Exercise description
Your answer must be an exact copy of the records, with no pictures included.

(Collection entries)

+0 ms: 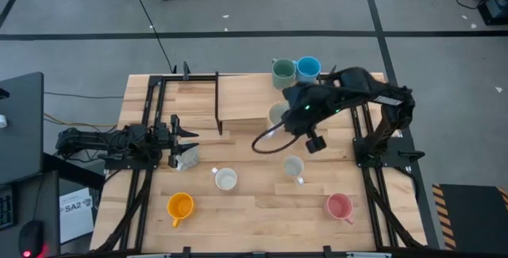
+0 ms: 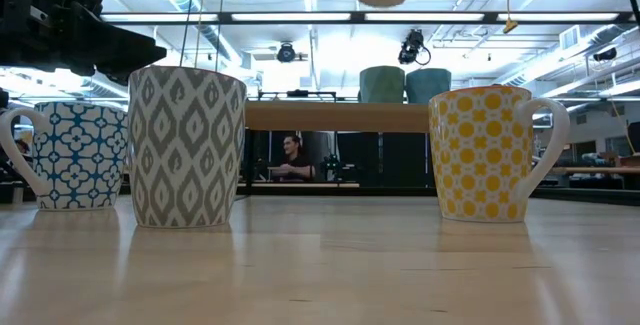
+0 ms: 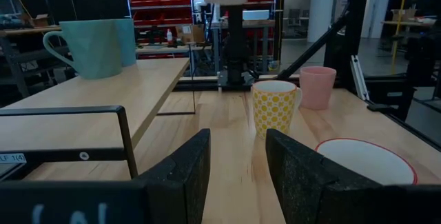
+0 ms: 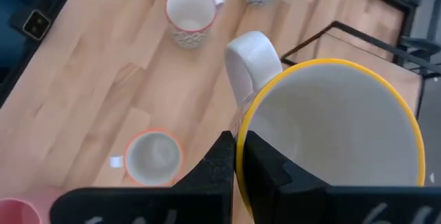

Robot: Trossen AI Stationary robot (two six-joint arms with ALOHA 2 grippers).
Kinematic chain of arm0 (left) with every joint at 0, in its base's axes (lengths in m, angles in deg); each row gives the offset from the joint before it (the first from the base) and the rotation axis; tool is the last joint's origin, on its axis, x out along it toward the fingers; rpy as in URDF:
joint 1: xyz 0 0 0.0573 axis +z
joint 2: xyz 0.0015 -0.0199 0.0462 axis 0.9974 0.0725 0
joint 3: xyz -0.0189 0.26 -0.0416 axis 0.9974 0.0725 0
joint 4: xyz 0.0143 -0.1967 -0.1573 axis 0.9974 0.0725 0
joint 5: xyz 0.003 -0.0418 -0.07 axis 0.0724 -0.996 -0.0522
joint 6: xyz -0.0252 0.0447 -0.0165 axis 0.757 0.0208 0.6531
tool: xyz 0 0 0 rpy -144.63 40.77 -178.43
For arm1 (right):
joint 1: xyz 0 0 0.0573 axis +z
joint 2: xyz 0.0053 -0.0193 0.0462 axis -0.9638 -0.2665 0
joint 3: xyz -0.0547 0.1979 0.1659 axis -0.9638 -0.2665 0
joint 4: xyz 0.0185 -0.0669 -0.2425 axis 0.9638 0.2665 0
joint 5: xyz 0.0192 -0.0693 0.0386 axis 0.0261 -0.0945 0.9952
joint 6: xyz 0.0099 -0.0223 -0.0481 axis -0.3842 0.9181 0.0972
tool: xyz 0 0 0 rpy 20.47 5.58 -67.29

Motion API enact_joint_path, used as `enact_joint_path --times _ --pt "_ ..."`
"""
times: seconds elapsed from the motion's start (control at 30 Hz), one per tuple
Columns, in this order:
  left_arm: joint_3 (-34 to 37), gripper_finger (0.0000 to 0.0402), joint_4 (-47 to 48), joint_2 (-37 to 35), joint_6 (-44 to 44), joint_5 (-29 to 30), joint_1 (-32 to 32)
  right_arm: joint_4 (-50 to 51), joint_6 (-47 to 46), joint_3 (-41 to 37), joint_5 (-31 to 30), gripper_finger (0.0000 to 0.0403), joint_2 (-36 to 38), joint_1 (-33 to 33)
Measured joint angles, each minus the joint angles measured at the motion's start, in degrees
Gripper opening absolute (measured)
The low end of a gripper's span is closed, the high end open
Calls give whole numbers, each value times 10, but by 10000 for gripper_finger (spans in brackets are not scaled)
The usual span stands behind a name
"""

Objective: Place coffee mugs
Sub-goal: Put the white-orange mug on the shelf

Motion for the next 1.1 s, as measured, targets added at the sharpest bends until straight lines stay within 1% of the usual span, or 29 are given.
enact_joint_path --times 0.1,0.2,0.4,0.53,0.7,0.87,1.1 --pt "0 148 0 0 0 0 0 1 1 -3 0 24 18 -16" --pt "0 148 0 0 0 0 0 0 2 -32 0 24 41 -35" --pt "0 148 0 0 0 0 0 -6 2 -168 -1 25 121 -78" --pt "0 148 0 0 0 0 0 -58 9 -265 -1 27 184 -117" --pt "0 148 0 0 0 0 0 -137 69 -370 -1 28 244 -164" --pt "0 148 0 0 0 0 0 -158 120 -439 15 29 271 -202" --pt "0 148 0 0 0 0 0 -175 143 -490 35 30 277 -260"
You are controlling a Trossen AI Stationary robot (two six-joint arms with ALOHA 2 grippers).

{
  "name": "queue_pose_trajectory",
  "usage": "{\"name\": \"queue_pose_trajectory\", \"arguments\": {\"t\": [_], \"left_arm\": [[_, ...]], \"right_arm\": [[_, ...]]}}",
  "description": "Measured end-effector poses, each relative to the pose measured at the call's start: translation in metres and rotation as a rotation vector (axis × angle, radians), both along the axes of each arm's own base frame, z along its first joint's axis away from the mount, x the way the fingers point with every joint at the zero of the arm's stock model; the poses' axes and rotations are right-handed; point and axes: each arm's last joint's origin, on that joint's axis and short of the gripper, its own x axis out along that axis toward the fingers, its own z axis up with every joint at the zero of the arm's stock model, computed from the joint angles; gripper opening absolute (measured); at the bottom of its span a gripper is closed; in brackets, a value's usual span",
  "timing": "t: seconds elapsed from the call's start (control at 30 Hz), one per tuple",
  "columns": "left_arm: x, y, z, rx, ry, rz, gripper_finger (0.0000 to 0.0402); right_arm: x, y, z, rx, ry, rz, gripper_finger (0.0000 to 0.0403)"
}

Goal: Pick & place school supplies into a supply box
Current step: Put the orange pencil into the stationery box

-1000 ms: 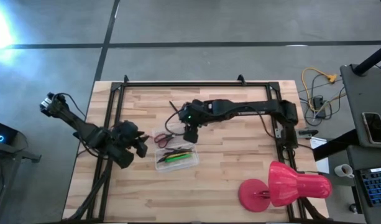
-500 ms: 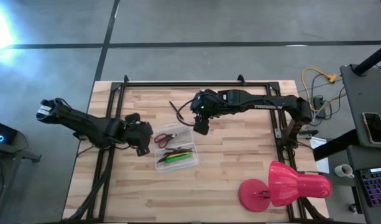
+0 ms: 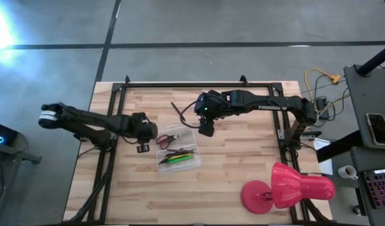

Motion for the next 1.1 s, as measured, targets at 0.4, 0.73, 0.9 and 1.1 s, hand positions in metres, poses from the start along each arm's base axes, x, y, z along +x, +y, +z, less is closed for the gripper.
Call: {"name": "queue_pose_trajectory", "arguments": {"t": [0.4,0.73,0.9,1.1], "left_arm": [[0.009,0.018,-0.017,-0.088,0.08,-0.217,0.0127],[0.025,0.025,-0.056,-0.129,0.292,-0.223,0.0127],[0.026,0.029,-0.059,-0.145,0.303,-0.203,0.0127],[0.025,0.03,-0.058,-0.162,0.29,-0.196,0.0114]], "right_arm": [[-0.005,0.006,-0.03,0.023,0.103,-0.009,0.0183],[-0.008,0.008,-0.049,0.042,0.138,-0.033,0.0183],[-0.008,0.009,-0.048,0.044,0.13,-0.032,0.0183],[-0.007,0.009,-0.048,0.042,0.122,-0.031,0.0183]]}}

Response box
+0 ms: 
+0 ms: 
+0 ms: 
+0 ms: 

Robot: Trossen AI Stationary robot (two six-joint arms with ALOHA 2 grippers).
Kinematic chain of arm0 (left) with every joint at 0, in its base's axes (lengths in m, angles in deg); each row gives the offset from the joint before it (the first from the base) and the rotation axis; tool is the last joint's origin, on its axis, x out along it toward the fingers; rpy as in URDF:
joint 1: xyz 0 0 0.0573 axis +z
joint 2: xyz 0.0015 -0.0199 0.0462 axis 0.9974 0.0725 0
joint 3: xyz -0.0189 0.26 -0.0416 axis 0.9974 0.0725 0
joint 4: xyz 0.0143 -0.1967 -0.1573 axis 0.9974 0.0725 0
joint 5: xyz 0.003 -0.0418 -0.07 axis 0.0724 -0.996 -0.0522
joint 6: xyz -0.0252 0.0447 -0.0165 axis 0.757 0.0208 0.6531
tool: xyz 0 0 0 rpy -144.63 40.77 -178.43
For arm1 (right):
joint 1: xyz 0 0 0.0573 axis +z
joint 2: xyz 0.0053 -0.0193 0.0462 axis -0.9638 -0.2665 0
joint 3: xyz -0.0547 0.1979 0.1659 axis -0.9638 -0.2665 0
joint 4: xyz 0.0185 -0.0669 -0.2425 axis 0.9638 0.2665 0
joint 5: xyz 0.0192 -0.0693 0.0386 axis 0.0261 -0.0945 0.9952
joint 6: xyz 0.0099 -0.0223 -0.0481 axis -0.3842 0.9181 0.0972
tool: xyz 0 0 0 rpy 20.47 5.58 -67.29

Motion API enact_joint_path, used as `enact_joint_path --times _ --pt "_ ..."`
"""
times: seconds elapsed from the motion's start (control at 30 Hz), one per tuple
Columns, in this order:
  left_arm: joint_3 (-34 to 37), gripper_finger (0.0000 to 0.0402), joint_4 (-47 to 48), joint_2 (-37 to 35), joint_6 (-44 to 44), joint_5 (-29 to 30), joint_1 (-32 to 32)
  right_arm: joint_4 (-50 to 51), joint_6 (-47 to 46), joint_3 (-41 to 37), joint_5 (-31 to 30), gripper_finger (0.0000 to 0.0403), joint_2 (-36 to 38), joint_1 (-33 to 33)
Measured joint angles, each minus the joint angles measured at the motion's start, in degrees
Gripper opening absolute (measured)
The low end of a gripper's span is closed, the high end open
Calls give whole numbers, each value times 10, but by 10000 for gripper_finger (spans in brackets are not scaled)
The usual span stands behind a name
"""

Objective: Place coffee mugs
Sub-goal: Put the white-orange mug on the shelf

Motion for the next 1.1 s, as measured, targets added at the sharpest bends until straight lines stay within 1% of the usual span, or 29 are given.
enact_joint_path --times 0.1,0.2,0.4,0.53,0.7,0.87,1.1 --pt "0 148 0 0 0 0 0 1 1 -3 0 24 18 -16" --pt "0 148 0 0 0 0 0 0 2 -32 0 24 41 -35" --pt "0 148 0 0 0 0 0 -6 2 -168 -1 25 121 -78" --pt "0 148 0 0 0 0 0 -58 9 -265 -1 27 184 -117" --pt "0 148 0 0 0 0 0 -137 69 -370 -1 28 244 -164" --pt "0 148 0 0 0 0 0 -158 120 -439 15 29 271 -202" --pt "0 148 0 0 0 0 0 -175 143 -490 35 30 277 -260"
You are controlling a Trossen AI Stationary robot (two six-joint arms with ALOHA 2 grippers).

{
  "name": "queue_pose_trajectory",
  "usage": "{\"name\": \"queue_pose_trajectory\", \"arguments\": {\"t\": [_], \"left_arm\": [[_, ...]], \"right_arm\": [[_, ...]]}}",
  "description": "Measured end-effector poses, each relative to the pose measured at the call's start: translation in metres and rotation as a rotation vector (axis × angle, radians), both along the axes of each arm's own base frame, z along its first joint's axis away from the mount, x the way the fingers point with every joint at the zero of the arm's stock model; the poses' axes and rotations are right-handed; point and axes: each arm's last joint's origin, on that joint's axis and short of the gripper, its own x axis out along that axis toward the fingers, its own z axis up with every joint at the zero of the arm's stock model, computed from the joint angles; gripper opening absolute (measured); at the bottom of its span a gripper is closed; in brackets, a value's usual span",
  "timing": "t: seconds elapsed from the call's start (control at 30 Hz), one per tuple",
  "columns": "left_arm: x, y, z, rx, ry, rz, gripper_finger (0.0000 to 0.0402); right_arm: x, y, z, rx, ry, rz, gripper_finger (0.0000 to 0.0403)"
}

Goal: Pick & place school supplies into a supply box
Current step: Put the orange pencil into the stationery box

-1000 ms: 
-500 ms: 
+0 ms: 

Motion for the next 1.1 s, as measured, targets at 0.4, 0.73, 0.9 and 1.1 s, hand positions in metres, poses from the start along each arm's base axes, x, y, z along +x, +y, +z, less is closed for the gripper.
Call: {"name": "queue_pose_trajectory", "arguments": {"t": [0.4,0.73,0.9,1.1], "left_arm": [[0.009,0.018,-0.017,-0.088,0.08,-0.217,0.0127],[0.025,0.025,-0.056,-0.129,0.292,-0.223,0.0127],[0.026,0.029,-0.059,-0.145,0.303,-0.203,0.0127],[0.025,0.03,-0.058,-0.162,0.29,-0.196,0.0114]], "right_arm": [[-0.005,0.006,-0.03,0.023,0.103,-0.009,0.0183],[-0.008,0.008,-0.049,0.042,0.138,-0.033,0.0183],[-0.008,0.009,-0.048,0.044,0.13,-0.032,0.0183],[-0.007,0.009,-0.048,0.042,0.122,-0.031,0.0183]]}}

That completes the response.